If I wasn't running out the door to teach my own class of 28 third graders (that's 28 eight year olds in one room folks!) I'd give some own examples of poor parental judgement that undermines what I'm trying to do, everything from 3rd graders who check out of school early to get their nails done, to parents who copy their students entire research report from the internet. I could tell stories for days that would amaze you.

And don't get me wrong. Where I teach in a suburb of Salt Lake there are some of the most wonderful students and parents on earth. This year I have a whole group of mothers who come and volunteer in the classroom an hour a week, and 90% of my parents give their kids lots of help with homeworks.
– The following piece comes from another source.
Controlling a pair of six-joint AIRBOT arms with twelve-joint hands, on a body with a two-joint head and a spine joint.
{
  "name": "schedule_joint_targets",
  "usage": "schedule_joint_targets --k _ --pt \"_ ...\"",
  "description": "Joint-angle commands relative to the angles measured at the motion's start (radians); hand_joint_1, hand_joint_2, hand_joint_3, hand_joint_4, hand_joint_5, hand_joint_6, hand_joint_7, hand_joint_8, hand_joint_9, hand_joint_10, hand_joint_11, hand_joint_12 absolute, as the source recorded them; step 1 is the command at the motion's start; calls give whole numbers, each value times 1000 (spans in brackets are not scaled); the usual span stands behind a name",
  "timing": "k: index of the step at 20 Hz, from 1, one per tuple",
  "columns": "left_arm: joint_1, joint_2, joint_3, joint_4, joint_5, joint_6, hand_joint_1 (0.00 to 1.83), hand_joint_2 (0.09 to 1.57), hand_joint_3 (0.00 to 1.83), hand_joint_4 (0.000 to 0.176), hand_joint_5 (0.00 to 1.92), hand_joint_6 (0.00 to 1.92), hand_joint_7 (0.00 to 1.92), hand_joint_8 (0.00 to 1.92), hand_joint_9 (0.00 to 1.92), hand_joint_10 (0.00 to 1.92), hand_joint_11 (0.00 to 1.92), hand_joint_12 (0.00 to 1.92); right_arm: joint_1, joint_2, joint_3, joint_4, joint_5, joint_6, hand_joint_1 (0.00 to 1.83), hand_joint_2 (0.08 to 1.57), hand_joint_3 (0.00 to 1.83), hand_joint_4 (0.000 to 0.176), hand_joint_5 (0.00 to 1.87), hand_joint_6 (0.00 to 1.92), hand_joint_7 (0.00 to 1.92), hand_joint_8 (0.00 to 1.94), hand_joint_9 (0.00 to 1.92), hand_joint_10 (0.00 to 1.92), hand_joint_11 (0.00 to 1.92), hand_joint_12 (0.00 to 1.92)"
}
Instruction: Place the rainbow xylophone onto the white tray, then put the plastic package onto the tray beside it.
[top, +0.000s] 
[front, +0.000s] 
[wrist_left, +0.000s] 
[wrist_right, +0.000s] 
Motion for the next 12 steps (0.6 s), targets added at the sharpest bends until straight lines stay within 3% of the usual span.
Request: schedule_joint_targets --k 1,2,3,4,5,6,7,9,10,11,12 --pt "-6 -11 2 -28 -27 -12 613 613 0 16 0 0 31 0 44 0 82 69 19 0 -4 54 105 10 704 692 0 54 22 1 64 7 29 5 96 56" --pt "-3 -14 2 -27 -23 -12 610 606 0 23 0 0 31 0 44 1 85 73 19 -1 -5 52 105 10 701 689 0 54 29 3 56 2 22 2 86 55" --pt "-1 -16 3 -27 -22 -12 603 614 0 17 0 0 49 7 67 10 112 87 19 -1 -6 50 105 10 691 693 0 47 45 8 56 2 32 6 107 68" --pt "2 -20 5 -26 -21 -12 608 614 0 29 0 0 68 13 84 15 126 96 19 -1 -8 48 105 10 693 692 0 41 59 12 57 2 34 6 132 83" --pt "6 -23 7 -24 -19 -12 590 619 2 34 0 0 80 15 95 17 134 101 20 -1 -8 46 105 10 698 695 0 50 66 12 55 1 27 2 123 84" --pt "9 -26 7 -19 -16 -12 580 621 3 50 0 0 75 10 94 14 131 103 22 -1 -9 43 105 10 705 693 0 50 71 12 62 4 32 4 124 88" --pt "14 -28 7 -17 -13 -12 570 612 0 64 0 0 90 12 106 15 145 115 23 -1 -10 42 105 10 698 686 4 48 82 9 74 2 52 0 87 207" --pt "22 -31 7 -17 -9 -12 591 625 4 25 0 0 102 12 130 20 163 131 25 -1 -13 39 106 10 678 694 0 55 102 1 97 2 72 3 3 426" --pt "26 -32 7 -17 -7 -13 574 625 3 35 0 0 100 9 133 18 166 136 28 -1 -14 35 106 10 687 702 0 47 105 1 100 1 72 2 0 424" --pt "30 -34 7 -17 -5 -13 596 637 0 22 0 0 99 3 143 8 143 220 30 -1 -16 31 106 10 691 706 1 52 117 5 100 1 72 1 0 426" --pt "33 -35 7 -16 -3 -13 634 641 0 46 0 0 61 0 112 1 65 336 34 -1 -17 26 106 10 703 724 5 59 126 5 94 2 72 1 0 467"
But you are right on the money about how a few kids can completely ruin it for the ones who are really wanting to learn.

Kalyn Denny
Kalyn's Kitchen ( http://kalynskitchen.blogspot.com )

DanaFiles 5 pts

Thank you for posting this. I was a little disturbed that this boy's mother didn't believe the hairstyle was distracting, especially for students in kindergarten.

I love what Don Mills Diva ( http://donmillsdiva.blogspot.com/2008/02/fighting-... ) had to say about it, too:

These kinds of battles aren’t about human rights or freedom of expression. They’re about the parents’ desperate need for attention and their misguided hopes that their child will somehow make some kind of mark on the world, however frivolous.

Don’t get me wrong: I am not a curmudgeon. I am big fan of Mohawks. I also think crazy hair and clothes are actually good for kids. But if another adult, an adult charged with maintaining an environment conducive for learning for several hundred children, tells me my son’s appearance is disruptive, I’m going to respect that.